- ASSIGNMENT
If a record contains a picture, drop the picture and copy everything else exactly.

- RECORDS TO PROCESS
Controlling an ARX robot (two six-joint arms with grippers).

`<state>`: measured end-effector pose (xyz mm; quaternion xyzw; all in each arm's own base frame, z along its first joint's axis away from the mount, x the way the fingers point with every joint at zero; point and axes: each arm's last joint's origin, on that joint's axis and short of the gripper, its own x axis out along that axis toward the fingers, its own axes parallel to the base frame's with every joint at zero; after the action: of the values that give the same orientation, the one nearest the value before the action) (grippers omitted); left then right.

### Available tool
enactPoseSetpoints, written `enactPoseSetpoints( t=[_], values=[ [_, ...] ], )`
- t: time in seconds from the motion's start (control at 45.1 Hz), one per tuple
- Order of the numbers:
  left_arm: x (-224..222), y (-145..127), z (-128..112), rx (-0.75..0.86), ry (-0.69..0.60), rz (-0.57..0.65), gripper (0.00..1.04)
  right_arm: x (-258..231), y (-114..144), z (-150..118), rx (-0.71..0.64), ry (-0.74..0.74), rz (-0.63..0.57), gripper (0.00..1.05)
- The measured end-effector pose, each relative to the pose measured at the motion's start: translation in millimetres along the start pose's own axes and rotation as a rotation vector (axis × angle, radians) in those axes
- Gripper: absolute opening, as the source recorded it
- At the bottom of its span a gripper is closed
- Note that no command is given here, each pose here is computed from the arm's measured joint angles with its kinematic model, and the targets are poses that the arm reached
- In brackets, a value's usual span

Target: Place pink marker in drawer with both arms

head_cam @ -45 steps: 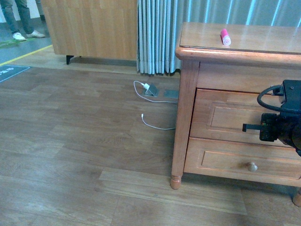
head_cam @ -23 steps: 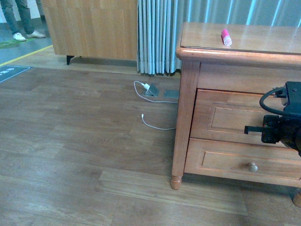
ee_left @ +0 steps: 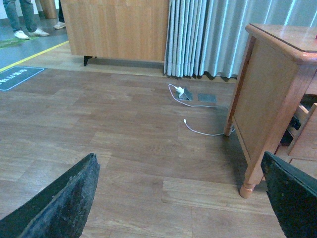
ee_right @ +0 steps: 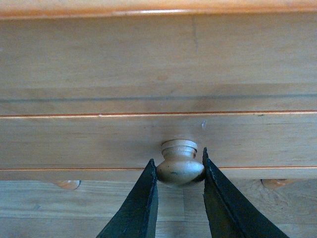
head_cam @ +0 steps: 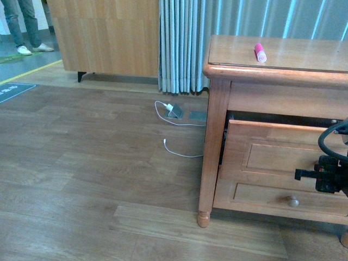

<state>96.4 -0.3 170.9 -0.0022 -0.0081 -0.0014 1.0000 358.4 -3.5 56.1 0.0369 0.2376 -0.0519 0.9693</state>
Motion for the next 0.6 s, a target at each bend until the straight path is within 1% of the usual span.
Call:
enactPoseSetpoints(
  t=[0.222, 0.598],
  values=[
    [0.0, 0.0, 0.0, 0.0, 0.0, 0.0, 0.99, -23.9, -2.8, -9.3, 0.022, 0.022, 0.02, 0.21],
    [0.0, 0.0, 0.0, 0.0, 0.0, 0.0, 0.99, -83.9, -10.3, -29.4, 0.051, 0.082, 0.066, 0.21]
  ],
)
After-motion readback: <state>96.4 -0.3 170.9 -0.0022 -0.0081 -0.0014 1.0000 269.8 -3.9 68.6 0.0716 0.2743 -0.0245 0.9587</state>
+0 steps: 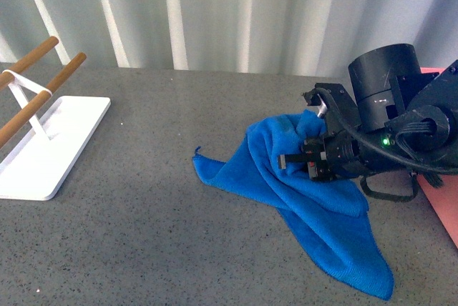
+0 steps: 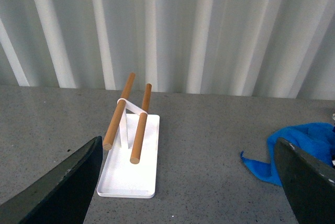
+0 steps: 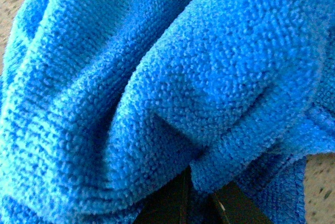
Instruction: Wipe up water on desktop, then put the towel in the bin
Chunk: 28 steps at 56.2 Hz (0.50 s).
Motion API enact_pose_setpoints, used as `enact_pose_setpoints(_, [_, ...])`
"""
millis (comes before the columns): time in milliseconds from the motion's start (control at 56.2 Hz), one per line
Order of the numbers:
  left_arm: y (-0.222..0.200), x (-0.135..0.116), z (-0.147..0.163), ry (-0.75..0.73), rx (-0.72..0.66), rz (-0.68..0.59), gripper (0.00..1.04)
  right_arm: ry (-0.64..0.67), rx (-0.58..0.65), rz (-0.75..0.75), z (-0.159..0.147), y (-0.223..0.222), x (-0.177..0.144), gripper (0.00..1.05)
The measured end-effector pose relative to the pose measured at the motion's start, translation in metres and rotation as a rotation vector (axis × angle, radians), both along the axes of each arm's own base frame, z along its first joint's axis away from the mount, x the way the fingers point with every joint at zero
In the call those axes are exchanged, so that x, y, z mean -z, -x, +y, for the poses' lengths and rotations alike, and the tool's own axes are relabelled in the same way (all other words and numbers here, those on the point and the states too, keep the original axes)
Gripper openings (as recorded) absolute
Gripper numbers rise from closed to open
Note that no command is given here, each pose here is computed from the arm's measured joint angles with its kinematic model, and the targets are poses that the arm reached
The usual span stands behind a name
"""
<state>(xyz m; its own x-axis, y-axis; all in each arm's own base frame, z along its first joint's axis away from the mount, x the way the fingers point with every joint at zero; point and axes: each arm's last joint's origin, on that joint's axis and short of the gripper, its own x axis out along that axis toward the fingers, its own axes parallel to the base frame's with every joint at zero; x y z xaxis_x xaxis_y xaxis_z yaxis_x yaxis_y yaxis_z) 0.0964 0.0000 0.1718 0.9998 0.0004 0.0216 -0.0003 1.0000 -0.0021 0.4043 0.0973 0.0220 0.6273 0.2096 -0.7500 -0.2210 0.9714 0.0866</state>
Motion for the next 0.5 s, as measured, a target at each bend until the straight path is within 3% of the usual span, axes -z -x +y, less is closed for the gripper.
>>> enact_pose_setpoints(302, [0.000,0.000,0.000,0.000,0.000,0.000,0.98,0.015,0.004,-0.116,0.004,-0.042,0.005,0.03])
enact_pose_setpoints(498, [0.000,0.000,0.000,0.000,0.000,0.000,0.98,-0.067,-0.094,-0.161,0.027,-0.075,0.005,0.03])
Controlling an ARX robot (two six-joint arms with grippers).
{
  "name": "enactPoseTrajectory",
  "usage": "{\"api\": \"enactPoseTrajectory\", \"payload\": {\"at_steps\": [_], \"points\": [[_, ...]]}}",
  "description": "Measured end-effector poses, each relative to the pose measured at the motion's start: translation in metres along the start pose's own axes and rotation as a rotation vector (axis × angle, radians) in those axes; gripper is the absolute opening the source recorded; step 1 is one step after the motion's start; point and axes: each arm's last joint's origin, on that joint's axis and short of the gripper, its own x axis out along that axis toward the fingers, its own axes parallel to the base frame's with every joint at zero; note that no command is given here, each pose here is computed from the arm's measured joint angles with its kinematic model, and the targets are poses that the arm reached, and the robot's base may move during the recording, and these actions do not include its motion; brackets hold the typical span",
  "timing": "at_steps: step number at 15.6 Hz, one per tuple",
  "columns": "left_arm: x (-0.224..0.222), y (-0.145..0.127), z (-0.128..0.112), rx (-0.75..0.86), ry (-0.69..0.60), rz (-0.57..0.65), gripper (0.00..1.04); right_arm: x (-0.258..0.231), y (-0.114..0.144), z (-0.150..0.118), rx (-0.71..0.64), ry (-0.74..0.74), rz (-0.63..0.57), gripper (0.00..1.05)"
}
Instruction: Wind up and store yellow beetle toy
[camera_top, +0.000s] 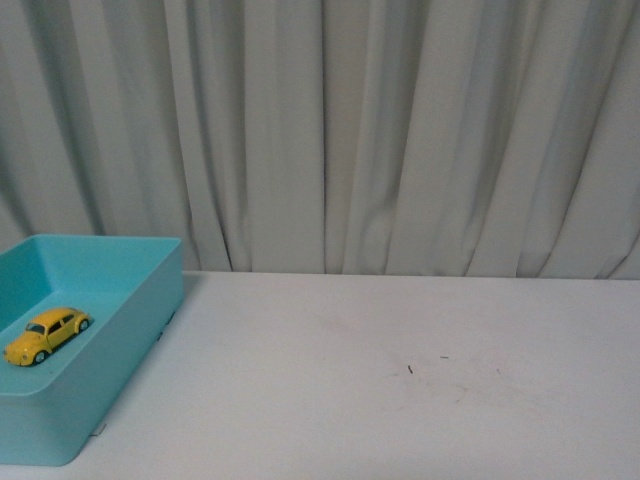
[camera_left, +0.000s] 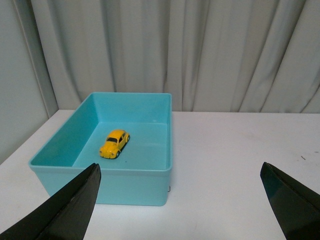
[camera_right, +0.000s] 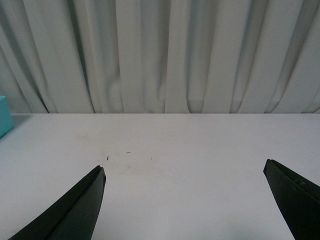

- RESULT BELOW
Controlling an ARX robot (two six-joint arms with grippers).

`<state>`: measured end-effector pose (xyz mm; quaternion xyzw; all in each arm's own base frame, z along its first joint's axis away from the mount, x the way the fingers point with every joint at zero; point and axes: each arm's last joint's origin, on that joint's axis and short of the gripper, its own x axis out along that axis toward the fingers, its own axes parallel to the base frame's with every joint at zero; after the action: of the values that give the same orientation, the one nearest the value before the action) (grippers omitted); left then right.

### Available tool
enactPoseSetpoints, written `enactPoseSetpoints( t=[_], values=[ [_, ...] ], )`
- t: time in seconds from the motion's start (control at 45.1 Hz), one per tuple
- Order of the numbers:
  left_arm: x (-224..222), y (-145..127), z (-128..112), rx (-0.75..0.86), ry (-0.69..0.60), rz (-0.57..0.65), gripper (0.00..1.04)
  right_arm: x (-258..231), y (-114..144), z (-150..118), rx (-0.71..0.64), ry (-0.74..0.74), rz (-0.63..0.57), gripper (0.00..1.05)
- The measured end-effector pose, each relative to the pose measured at the motion's start: translation in millimetres along the start pose's own axes and rotation as a rotation vector (axis × angle, radians) in those axes
- Gripper: absolute opening, as the source recorded it
- At the bottom of its span a gripper is closed
- Note that no command is given here, each pose here is computed from the arm's measured joint angles with its kinematic model, and the targets are poses that the arm reached
- In brackets, a value's usual span

Target: Place pink marker in drawer with both arms

head_cam @ -45 steps: 
head_cam @ -23 steps: 
ee_left @ +0 steps: 
ee_right @ +0 steps: 
head_cam @ +0 steps: 

<state>96.4 -0.3 170.9 -0.0022 -0.0081 -0.0014 1.0000 358.4 -3.5 56.1 0.0369 0.2376 -0.0519 0.9693</state>
Motion for the next 0.6 s, a target at each bend until the straight path is within 1% of the usual span.
Call:
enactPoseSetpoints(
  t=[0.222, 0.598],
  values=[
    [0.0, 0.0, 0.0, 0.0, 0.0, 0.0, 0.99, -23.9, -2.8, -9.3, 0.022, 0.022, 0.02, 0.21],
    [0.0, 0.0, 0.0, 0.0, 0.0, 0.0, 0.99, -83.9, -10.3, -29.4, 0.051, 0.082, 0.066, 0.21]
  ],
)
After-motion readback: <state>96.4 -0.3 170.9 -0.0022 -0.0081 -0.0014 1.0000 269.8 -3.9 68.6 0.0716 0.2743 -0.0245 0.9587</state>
+0 steps: 
+0 steps: 
+0 steps: 
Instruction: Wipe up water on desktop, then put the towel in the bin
Chunk: 28 steps at 56.2 Hz (0.50 s).
Motion API enact_pose_setpoints, used as `enact_pose_setpoints(_, [_, ...])`
"""
millis (comes before the columns): time in milliseconds from the motion's start (control at 56.2 Hz), one per line
Order of the numbers:
  left_arm: y (-0.222..0.200), x (-0.135..0.116), z (-0.147..0.163), ry (-0.75..0.73), rx (-0.72..0.66), rz (-0.68..0.59), gripper (0.00..1.04)
  right_arm: ry (-0.64..0.67), rx (-0.58..0.65), rz (-0.75..0.75), z (-0.159..0.147), y (-0.223..0.222), x (-0.177..0.144), gripper (0.00..1.05)
The measured end-effector pose relative to the pose measured at the motion's start, translation in metres and rotation as a rotation vector (axis × angle, radians), both along the axes of each arm's own base frame, z along its first joint's axis away from the mount, x the way the fingers point with every joint at zero
In the call those axes are exchanged, so that x, y, z mean -z, -x, +y, for the poses' lengths and rotations alike, and the tool's own axes are relabelled in the same way (all other words and numbers here, those on the point and the states too, keep the original axes)
Gripper openings (as recorded) absolute
Gripper numbers rise from closed to open
Note that no command is given here, each pose here is computed from the arm's measured joint angles with its kinematic model, and the targets are poses that the arm reached
The usual span stands behind a name
"""
<state>(xyz m; its own x-axis, y-axis; all in each arm's own base frame, z along its first joint's axis away from the mount, x the way the fingers point with every joint at zero; point and axes: each arm's last joint's origin, on that joint's axis and short of the gripper, its own x axis out along that axis toward the fingers, its own axes parallel to the base frame's with every joint at zero; x y z xaxis_x xaxis_y xaxis_z yaxis_x yaxis_y yaxis_z) 0.0964 0.0000 0.1718 0.9998 0.0004 0.0216 -0.0003 1.0000 -0.0021 0.4043 0.0973 0.0220 0.6273 0.2096 -0.7500 -0.2210 0.9714 0.0866</state>
Motion for the next 0.5 s, as measured, a target at each bend until the straight path is within 3% of the usual span, axes -z -x +y, less is closed for the gripper.
>>> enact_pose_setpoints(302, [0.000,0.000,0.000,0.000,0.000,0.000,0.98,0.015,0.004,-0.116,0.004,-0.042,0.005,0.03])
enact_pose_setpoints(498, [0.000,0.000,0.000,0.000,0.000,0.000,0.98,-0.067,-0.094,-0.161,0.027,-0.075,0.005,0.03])
Controlling an ARX robot (two six-joint arms with grippers).
{
  "name": "enactPoseTrajectory",
  "usage": "{\"api\": \"enactPoseTrajectory\", \"payload\": {\"at_steps\": [_], \"points\": [[_, ...]]}}",
  "description": "Measured end-effector poses, each relative to the pose measured at the motion's start: translation in metres along the start pose's own axes and rotation as a rotation vector (axis × angle, radians) in those axes; gripper is the absolute opening the source recorded; step 1 is one step after the motion's start; point and axes: each arm's last joint's origin, on that joint's axis and short of the gripper, its own x axis out along that axis toward the fingers, its own axes parallel to the base frame's with every joint at zero; note that no command is given here, each pose here is computed from the arm's measured joint angles with its kinematic model, and the targets are poses that the arm reached, and the robot's base may move during the recording, and these actions do not include its motion; brackets hold the typical span",
  "timing": "at_steps: step number at 15.6 Hz, one per tuple",
  "columns": "left_arm: x (-0.224..0.222), y (-0.145..0.127), z (-0.128..0.112), rx (-0.75..0.86), ry (-0.69..0.60), rz (-0.57..0.65), gripper (0.00..1.04); right_arm: x (-0.258..0.231), y (-0.114..0.144), z (-0.150..0.118), rx (-0.71..0.64), ry (-0.74..0.74), rz (-0.63..0.57), gripper (0.00..1.05)"
}
Instruction: Wind up and store yellow beetle toy
[camera_top, +0.000s] 
[camera_left, +0.000s] 
[camera_right, +0.000s] 

The output requires no further additions.